(Stored data)
☆ ☆ ☆ ☆ ☆ ☆ ☆

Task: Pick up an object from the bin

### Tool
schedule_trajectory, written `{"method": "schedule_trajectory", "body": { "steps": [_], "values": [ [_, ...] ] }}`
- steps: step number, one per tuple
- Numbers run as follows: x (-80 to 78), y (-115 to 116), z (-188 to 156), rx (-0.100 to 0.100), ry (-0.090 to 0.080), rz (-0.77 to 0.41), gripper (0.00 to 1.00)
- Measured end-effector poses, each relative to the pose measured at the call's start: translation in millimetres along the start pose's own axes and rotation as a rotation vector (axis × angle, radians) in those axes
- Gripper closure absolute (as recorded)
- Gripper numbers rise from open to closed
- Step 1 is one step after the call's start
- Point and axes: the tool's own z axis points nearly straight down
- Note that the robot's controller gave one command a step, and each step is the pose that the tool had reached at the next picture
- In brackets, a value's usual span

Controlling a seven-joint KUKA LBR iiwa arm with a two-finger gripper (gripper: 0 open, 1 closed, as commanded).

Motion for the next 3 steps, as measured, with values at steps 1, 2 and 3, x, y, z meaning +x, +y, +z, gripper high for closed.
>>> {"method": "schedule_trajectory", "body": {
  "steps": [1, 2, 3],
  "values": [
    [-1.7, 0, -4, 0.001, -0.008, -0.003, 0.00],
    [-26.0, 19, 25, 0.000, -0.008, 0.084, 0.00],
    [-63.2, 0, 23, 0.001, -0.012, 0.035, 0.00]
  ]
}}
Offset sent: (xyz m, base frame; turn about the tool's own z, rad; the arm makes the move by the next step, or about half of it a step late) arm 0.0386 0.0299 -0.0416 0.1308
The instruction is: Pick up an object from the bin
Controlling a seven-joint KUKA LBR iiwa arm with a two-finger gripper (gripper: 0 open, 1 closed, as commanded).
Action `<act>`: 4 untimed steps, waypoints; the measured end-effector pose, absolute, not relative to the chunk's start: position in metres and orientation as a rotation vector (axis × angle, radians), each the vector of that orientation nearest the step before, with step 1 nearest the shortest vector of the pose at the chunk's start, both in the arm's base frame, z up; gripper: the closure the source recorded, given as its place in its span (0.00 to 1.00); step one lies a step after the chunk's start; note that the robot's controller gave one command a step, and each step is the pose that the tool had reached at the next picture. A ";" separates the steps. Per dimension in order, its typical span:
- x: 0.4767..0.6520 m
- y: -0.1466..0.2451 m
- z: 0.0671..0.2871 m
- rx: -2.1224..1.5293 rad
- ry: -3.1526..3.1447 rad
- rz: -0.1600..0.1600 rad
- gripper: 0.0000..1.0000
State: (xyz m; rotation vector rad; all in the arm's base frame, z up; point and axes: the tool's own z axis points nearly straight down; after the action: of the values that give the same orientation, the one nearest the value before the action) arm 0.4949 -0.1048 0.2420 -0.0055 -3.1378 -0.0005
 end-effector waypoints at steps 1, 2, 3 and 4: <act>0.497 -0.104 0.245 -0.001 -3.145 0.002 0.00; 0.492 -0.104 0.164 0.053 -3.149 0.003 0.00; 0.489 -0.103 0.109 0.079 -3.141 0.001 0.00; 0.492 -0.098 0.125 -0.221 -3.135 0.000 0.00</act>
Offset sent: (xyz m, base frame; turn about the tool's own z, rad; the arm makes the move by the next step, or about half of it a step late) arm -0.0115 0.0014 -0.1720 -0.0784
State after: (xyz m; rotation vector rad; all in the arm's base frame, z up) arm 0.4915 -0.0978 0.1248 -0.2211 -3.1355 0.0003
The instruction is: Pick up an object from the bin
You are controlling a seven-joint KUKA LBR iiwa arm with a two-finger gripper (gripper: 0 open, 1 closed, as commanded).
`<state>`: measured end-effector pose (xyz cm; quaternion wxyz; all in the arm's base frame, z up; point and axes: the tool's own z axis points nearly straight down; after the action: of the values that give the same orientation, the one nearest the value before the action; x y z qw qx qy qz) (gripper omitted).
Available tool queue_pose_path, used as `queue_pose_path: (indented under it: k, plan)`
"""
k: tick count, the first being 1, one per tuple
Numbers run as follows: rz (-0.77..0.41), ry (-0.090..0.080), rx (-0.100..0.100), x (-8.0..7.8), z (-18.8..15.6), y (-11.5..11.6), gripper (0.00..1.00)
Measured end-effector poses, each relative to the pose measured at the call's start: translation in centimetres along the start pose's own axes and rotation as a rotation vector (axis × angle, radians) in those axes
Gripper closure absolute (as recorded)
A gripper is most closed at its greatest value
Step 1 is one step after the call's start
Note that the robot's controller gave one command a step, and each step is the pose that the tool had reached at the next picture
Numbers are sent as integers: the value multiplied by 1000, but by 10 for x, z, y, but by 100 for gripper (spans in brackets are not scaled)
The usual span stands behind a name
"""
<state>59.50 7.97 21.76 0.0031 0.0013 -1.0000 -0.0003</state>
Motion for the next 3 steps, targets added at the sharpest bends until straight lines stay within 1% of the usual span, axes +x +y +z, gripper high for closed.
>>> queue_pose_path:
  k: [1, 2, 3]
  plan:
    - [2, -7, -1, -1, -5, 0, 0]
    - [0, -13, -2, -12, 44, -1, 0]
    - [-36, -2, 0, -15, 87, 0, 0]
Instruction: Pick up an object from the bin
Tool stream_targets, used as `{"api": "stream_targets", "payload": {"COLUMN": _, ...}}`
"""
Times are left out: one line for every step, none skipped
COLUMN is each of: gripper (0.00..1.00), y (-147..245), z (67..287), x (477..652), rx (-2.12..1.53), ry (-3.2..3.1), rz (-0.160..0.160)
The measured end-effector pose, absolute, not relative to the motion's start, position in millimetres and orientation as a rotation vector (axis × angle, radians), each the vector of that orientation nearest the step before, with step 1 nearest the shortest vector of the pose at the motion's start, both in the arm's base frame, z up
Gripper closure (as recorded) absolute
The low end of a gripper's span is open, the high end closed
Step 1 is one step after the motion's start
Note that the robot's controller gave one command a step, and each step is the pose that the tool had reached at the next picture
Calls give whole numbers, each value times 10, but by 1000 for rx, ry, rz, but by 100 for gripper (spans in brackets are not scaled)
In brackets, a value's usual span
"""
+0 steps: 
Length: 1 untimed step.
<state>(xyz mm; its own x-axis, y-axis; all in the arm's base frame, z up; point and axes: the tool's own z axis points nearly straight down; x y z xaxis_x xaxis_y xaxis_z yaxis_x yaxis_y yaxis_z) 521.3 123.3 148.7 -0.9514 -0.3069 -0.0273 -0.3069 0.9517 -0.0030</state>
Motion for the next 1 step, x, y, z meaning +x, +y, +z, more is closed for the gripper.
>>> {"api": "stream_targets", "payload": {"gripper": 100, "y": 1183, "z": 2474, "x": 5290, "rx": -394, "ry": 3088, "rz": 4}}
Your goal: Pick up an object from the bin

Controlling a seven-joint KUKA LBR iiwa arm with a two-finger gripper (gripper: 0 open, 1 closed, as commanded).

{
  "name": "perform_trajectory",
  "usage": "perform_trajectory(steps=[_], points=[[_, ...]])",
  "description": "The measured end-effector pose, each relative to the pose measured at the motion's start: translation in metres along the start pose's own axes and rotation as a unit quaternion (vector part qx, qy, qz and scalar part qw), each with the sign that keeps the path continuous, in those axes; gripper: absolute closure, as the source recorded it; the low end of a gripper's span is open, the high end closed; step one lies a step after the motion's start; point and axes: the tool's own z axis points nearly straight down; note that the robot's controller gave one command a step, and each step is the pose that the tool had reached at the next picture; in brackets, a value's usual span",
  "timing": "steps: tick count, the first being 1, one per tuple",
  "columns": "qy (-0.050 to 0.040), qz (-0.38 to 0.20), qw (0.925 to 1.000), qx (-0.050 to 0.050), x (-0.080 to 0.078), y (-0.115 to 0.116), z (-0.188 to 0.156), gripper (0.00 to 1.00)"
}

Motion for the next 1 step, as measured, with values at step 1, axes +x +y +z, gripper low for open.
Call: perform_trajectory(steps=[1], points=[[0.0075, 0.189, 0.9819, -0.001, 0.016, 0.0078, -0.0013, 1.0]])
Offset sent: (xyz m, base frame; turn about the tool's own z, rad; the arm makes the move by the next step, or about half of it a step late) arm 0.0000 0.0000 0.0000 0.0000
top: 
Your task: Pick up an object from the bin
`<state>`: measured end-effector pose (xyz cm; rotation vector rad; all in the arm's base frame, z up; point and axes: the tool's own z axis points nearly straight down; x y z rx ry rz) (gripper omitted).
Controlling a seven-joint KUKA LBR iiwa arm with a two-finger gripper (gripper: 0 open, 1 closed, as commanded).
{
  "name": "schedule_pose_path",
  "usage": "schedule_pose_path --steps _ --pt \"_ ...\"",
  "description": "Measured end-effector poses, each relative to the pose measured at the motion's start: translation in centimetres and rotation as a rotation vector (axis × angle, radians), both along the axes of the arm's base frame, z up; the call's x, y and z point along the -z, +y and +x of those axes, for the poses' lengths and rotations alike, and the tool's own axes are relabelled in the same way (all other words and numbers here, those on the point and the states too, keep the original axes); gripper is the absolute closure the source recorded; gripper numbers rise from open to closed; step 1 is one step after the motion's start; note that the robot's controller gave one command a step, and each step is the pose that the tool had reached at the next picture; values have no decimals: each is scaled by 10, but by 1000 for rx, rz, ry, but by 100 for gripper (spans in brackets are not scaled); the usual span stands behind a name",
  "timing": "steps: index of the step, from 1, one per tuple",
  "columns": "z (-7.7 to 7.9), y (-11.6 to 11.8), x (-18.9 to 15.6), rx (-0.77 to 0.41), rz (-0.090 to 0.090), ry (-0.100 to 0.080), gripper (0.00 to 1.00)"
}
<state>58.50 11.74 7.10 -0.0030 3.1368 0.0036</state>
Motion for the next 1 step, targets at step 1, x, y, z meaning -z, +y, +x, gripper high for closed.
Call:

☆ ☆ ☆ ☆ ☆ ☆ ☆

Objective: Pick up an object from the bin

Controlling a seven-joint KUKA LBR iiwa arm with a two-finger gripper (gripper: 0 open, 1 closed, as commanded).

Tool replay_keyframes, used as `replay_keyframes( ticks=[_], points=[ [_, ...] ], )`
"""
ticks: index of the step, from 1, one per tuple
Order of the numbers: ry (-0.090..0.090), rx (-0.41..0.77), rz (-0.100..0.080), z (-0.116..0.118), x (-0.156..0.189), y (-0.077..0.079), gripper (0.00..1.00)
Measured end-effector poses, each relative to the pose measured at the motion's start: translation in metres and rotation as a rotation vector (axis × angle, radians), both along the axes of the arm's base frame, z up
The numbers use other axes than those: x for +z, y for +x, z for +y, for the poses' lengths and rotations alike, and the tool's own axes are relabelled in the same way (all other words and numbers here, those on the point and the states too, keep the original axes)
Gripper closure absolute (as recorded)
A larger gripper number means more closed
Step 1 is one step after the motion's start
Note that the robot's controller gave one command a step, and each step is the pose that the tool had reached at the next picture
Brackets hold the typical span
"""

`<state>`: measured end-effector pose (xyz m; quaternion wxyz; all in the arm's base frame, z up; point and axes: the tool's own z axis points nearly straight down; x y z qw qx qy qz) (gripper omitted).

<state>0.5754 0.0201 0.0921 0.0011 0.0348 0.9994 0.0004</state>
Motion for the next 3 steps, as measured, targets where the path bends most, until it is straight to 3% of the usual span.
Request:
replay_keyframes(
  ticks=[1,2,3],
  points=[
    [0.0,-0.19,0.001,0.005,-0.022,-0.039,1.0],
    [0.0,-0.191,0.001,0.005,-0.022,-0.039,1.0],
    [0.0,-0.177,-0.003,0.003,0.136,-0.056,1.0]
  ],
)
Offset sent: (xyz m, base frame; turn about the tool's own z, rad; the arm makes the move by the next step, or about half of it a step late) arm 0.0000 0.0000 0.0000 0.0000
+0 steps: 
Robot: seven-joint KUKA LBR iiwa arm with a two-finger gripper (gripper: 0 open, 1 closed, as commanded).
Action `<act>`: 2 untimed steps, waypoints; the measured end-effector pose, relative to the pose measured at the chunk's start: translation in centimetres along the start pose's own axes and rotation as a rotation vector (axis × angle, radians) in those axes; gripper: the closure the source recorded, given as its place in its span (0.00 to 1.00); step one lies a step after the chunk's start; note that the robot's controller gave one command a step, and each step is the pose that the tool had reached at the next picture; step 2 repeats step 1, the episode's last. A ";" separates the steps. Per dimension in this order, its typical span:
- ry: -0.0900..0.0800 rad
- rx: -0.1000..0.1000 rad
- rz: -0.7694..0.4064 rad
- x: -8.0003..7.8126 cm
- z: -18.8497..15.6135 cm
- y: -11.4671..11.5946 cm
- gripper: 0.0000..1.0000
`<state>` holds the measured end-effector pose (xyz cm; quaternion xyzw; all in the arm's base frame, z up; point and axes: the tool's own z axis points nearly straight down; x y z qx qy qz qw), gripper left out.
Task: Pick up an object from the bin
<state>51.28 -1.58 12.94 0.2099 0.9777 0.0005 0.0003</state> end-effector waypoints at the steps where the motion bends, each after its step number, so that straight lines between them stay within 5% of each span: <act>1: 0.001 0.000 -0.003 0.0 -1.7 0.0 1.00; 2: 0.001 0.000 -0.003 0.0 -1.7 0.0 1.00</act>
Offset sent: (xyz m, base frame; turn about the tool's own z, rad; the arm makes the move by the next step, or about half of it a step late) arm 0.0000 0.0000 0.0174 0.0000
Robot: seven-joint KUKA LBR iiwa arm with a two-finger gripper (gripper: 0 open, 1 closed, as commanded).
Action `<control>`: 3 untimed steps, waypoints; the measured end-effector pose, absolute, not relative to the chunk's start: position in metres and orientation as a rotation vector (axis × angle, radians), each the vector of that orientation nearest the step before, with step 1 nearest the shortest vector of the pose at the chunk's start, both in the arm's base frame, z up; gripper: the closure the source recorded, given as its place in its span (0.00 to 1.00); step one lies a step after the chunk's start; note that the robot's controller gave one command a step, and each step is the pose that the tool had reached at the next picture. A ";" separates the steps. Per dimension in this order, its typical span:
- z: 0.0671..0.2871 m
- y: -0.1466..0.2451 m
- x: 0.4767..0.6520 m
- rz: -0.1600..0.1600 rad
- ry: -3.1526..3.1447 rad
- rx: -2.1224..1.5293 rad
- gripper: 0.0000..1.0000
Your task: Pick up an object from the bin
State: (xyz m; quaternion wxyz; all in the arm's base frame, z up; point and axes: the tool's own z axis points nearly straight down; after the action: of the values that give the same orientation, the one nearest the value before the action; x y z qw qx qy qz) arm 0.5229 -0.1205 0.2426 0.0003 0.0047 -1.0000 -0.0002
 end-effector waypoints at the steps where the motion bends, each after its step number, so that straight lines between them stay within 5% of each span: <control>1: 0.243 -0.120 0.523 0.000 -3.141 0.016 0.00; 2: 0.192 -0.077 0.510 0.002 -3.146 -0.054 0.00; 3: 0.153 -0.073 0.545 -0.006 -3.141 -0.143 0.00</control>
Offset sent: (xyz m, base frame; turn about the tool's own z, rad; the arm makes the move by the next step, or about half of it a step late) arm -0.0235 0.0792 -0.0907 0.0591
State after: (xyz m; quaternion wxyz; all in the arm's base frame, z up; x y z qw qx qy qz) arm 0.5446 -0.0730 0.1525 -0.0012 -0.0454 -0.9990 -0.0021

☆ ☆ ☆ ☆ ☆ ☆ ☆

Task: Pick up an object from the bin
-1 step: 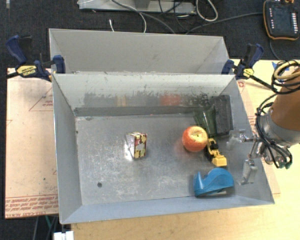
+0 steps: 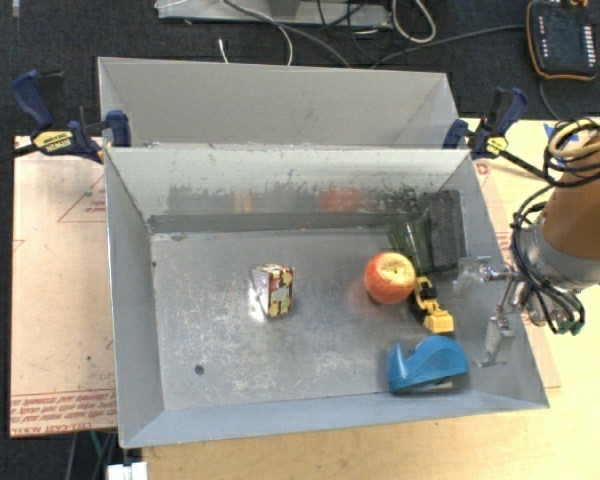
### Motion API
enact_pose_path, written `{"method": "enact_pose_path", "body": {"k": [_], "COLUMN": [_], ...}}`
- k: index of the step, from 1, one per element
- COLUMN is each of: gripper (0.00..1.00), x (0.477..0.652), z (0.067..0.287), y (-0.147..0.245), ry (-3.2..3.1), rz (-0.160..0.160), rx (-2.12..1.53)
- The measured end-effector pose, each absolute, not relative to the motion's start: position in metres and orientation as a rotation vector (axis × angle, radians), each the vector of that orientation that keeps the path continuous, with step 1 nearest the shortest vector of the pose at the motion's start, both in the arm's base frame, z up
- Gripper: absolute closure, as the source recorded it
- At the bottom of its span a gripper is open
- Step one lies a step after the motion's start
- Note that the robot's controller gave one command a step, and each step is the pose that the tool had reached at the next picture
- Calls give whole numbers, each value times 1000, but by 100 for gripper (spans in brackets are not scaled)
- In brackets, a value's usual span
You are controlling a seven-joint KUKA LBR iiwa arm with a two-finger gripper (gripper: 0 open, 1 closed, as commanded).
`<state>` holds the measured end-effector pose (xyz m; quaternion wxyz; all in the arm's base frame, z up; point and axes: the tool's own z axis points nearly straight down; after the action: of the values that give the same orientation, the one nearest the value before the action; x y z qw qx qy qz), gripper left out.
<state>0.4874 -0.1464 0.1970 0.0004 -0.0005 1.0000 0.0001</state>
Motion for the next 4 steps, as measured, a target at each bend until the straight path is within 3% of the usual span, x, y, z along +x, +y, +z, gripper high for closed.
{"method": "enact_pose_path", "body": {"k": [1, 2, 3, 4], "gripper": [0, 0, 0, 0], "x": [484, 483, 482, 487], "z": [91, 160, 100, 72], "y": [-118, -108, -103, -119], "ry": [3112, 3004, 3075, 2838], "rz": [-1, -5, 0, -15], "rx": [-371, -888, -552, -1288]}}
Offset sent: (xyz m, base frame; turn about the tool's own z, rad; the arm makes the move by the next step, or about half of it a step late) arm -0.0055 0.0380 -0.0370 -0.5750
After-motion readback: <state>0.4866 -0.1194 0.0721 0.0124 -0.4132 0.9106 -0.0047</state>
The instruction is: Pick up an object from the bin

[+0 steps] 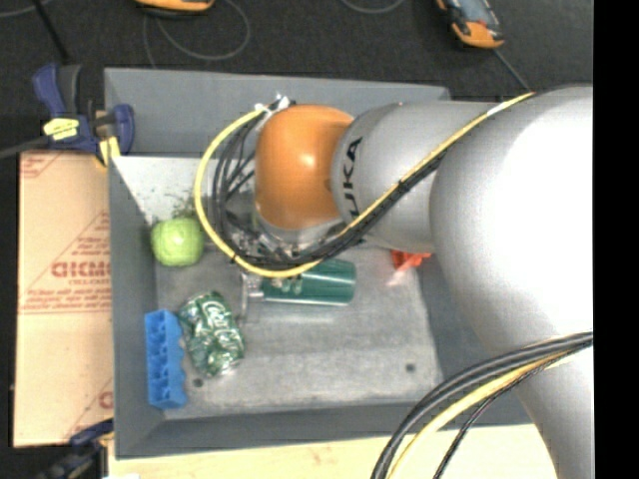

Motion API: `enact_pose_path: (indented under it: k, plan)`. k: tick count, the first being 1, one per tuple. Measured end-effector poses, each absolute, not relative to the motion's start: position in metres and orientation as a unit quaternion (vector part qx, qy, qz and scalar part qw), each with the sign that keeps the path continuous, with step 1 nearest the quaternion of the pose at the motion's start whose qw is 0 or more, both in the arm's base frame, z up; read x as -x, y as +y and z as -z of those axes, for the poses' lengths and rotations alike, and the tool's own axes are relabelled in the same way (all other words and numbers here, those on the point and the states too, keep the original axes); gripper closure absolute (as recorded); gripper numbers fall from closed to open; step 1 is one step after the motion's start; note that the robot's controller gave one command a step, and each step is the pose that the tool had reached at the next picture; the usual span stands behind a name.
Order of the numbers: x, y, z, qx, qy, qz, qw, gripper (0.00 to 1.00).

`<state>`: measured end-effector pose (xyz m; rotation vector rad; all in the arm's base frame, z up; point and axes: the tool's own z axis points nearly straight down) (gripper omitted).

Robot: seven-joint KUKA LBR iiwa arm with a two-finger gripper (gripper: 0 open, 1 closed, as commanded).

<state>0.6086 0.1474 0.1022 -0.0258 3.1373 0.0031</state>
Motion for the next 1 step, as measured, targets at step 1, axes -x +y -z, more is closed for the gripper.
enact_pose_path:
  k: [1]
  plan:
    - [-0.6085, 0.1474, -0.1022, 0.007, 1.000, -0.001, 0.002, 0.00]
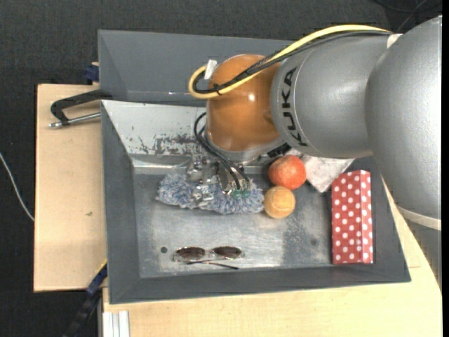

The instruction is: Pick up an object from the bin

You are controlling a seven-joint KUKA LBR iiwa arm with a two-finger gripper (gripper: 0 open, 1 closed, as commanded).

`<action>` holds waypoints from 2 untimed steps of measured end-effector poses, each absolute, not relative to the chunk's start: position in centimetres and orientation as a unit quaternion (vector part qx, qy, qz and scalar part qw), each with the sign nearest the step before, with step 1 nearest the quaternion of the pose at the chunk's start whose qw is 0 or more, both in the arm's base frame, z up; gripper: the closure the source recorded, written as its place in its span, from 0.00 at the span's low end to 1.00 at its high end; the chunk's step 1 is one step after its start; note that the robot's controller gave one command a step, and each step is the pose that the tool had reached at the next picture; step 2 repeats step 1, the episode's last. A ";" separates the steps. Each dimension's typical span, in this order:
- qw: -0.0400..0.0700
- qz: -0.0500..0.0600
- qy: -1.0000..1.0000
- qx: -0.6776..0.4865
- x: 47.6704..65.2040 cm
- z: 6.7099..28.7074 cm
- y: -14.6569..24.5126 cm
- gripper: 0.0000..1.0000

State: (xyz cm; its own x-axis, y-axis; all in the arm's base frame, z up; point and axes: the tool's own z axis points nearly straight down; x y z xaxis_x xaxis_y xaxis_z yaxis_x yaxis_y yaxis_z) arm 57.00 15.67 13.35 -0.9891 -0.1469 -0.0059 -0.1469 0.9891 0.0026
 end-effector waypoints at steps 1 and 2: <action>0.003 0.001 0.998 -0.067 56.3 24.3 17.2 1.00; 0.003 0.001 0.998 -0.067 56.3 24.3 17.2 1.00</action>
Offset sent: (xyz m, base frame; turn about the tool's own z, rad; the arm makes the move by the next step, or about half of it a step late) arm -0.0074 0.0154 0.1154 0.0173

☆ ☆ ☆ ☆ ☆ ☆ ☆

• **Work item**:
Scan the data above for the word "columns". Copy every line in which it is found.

• **Answer below**:
  "columns": "qy (-0.050 to 0.040), qz (-0.38 to 0.20), qw (0.925 to 1.000), qx (-0.050 to 0.050), x (-0.080 to 0.078), y (-0.115 to 0.116), z (-0.188 to 0.156), gripper (0.00 to 1.00)"
  "columns": "z (-7.7 to 7.9), y (-11.6 to 11.8), x (-18.9 to 15.6), rx (-0.77 to 0.41), rz (-0.090 to 0.090), ry (-0.100 to 0.080), gripper (0.00 to 1.00)"

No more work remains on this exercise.